ACTIVITY:
Keep the images out and set the listing below down word for word.

DATASET EXCERPT:
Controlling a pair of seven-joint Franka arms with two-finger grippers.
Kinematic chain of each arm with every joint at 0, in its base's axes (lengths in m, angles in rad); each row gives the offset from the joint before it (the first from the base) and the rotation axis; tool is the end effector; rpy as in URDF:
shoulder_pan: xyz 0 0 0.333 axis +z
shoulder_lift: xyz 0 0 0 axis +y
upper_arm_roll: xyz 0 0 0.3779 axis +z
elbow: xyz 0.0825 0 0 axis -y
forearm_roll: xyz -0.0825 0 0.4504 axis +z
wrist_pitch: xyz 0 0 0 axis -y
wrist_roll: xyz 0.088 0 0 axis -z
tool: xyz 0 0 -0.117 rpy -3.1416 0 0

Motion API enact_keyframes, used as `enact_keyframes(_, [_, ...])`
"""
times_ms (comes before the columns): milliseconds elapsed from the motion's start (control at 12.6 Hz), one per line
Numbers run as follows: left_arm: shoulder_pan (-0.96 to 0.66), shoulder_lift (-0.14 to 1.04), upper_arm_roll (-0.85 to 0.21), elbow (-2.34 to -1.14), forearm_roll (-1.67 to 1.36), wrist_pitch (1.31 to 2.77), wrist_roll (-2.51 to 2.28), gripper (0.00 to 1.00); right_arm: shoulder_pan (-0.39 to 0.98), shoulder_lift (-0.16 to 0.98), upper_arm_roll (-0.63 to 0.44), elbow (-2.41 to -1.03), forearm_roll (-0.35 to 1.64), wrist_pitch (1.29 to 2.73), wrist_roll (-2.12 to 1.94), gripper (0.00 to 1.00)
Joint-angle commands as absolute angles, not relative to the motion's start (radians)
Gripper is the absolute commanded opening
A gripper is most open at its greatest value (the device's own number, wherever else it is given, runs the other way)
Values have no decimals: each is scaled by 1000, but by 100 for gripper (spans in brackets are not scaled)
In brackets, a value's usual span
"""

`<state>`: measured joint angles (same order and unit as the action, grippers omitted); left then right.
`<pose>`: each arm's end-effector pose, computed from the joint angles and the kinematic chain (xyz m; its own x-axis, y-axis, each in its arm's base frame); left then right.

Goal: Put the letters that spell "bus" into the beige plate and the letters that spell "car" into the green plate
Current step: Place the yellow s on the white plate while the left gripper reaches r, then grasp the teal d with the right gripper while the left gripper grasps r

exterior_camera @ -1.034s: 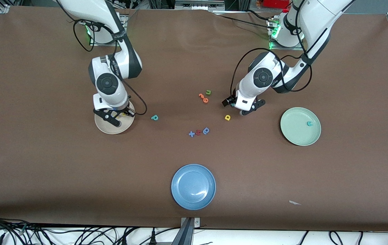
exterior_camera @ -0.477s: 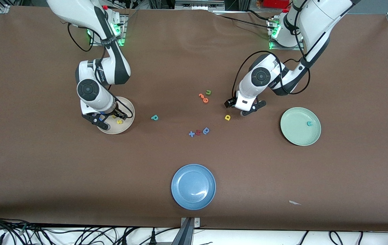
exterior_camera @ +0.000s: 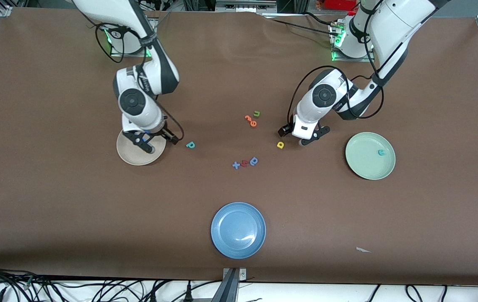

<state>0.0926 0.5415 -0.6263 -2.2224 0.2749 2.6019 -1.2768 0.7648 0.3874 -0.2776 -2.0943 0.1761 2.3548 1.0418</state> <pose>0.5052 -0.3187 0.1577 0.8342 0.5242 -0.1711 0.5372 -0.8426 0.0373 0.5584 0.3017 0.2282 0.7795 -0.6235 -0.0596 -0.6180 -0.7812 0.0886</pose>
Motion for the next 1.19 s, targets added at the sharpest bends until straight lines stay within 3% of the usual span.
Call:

WORKED SOLUTION:
Controlling a pair of seven-joint Franka arms with two-finger grippers.
Kinematic chain of each arm with every joint at 0, in its base's axes (lengths in m, angles in rad); each row gives the offset from the joint before it (the first from the base) and the rotation axis; tool is the end effector; rpy as in URDF:
shoulder_pan: xyz 0 0 0.333 axis +z
shoulder_lift: xyz 0 0 0 axis +y
upper_arm_roll: xyz 0 0 0.3779 axis +z
elbow: xyz 0.0825 0 0 axis -y
forearm_roll: xyz -0.0825 0 0.4504 axis +z
wrist_pitch: xyz 0 0 0 axis -y
wrist_roll: xyz 0.088 0 0 axis -z
tool: xyz 0 0 -0.117 rpy -3.1416 0 0

Motion API enact_keyframes, used as `enact_keyframes(_, [_, ...])`
"""
times_ms (comes before the columns): milliseconds elapsed from the motion's start (control at 12.6 Hz), one per line
Numbers run as follows: left_arm: shoulder_pan (-0.96 to 0.66), shoulder_lift (-0.14 to 1.04), upper_arm_roll (-0.85 to 0.21), elbow (-2.34 to -1.14), forearm_roll (-1.67 to 1.36), wrist_pitch (1.31 to 2.77), wrist_roll (-2.51 to 2.28), gripper (0.00 to 1.00); right_arm: shoulder_pan (-0.39 to 0.98), shoulder_lift (-0.16 to 0.98), upper_arm_roll (-0.63 to 0.44), elbow (-2.41 to -1.03), forearm_roll (-0.35 to 1.64), wrist_pitch (1.29 to 2.73), wrist_roll (-2.12 to 1.94), gripper (0.00 to 1.00)
Joint-angle commands as absolute angles, not relative to the motion's start (radians)
Gripper is the absolute commanded opening
A gripper is most open at its greatest value (the device's own number, wherever else it is given, runs the other way)
Values have no decimals: each is scaled by 1000, but by 100 for gripper (spans in brackets are not scaled)
In brackets, a value's usual span
"""

`<state>`: measured joint angles (same order and unit as the action, grippers omitted); left then right.
`<pose>`: each arm's end-effector pose, computed from the joint angles and the kinematic chain (xyz m; its own x-axis, y-axis, each in its arm's base frame); left then right.

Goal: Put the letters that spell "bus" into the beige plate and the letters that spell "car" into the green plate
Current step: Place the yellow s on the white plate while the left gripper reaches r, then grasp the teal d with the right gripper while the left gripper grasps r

exterior_camera @ -1.034s: 
exterior_camera @ -0.477s: 
exterior_camera @ +0.000s: 

<state>0.0926 0.5415 -0.6263 -2.2224 0.2749 2.6019 -1.2768 0.7648 0.3874 -0.2776 -2.0943 0.1761 2.3548 1.0418</state> <pose>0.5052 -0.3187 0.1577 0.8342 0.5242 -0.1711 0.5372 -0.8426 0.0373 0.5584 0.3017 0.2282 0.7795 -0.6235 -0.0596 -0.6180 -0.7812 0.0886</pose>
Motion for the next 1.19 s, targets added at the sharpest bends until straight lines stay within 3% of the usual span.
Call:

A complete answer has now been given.